Procès à charge

Un recueil de chroniques judiciaires parues entre 1882 et 1894 dans le Figaro.

Jean-Claude Renard  • 7 mai 2015 abonné·es

Né vers 1862, un jeune ouvrier tisseur tire sur un patron du textile lors d’une grève à Roanne. Il manque sa cible mais devient un symbole pour les militants anarchistes, dont certains lancent une souscription pour lui offrir un « revolver d’honneur ». Au Figaro, Albert Bataille couvre son procès. Pour lui, Pierre Fournier est « un enfant perdu de la révolution sociale », « qui en est déjà à l’assassinat quand les travailleurs n’en sont encore qu’à la grève ». Le journaliste y va sans ambages, dénonçant les « théoriciens de la chasse aux patrons ! » et les « journaux révolutionnaires » qui agitent « les cerveaux faibles », méprisant la classe ouvrière.
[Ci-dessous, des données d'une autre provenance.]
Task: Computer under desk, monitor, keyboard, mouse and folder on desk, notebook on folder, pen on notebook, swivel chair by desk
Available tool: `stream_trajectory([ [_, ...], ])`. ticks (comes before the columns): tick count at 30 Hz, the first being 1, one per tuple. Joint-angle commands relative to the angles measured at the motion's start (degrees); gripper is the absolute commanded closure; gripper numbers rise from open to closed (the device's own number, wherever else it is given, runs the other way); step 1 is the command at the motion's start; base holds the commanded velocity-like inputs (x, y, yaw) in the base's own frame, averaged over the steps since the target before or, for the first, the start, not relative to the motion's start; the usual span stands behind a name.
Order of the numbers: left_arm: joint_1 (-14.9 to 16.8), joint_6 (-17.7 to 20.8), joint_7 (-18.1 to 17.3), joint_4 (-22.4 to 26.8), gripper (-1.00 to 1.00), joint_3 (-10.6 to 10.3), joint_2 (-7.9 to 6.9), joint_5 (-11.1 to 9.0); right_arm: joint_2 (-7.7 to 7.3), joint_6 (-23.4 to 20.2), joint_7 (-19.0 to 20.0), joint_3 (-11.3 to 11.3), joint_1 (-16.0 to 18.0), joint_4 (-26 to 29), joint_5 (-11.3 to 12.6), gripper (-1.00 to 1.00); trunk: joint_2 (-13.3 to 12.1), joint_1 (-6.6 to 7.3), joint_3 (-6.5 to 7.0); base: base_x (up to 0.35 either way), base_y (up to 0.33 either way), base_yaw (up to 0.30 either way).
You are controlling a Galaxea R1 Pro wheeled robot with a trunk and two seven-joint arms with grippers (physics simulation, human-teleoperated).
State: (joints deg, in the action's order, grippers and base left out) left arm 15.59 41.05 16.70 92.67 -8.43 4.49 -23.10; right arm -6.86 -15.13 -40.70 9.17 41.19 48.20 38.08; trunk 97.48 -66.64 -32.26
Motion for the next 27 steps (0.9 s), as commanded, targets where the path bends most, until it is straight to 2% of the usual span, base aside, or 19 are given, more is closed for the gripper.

Fournier sera condamné à huit ans de travaux forcés. Le journaliste s’en félicite dans une longue chronique ouvrant ce recueil d’articles passionnant, présenté et annoté par l’historien Stéphane Vautier, Quand on jugeait les anarchistes. Un recueil d’articles publiés entre 1882 et 1894, consacrés aux procès que suivait Bataille pour le quotidien, réanimant toute une période, avec ses têtes d’affiche (Ravachol, Louise Michel, Santo Caserio, Auguste Vaillant) et ses mouvements, dans une France plongée dans l’industrialisation. Qui montre combien les anars dérouillaient sous la justice, et combien une certaine presse ultra-conservatrice les jugeait, alimentant à la fois les peurs et les haines, rassurant le bourgeois.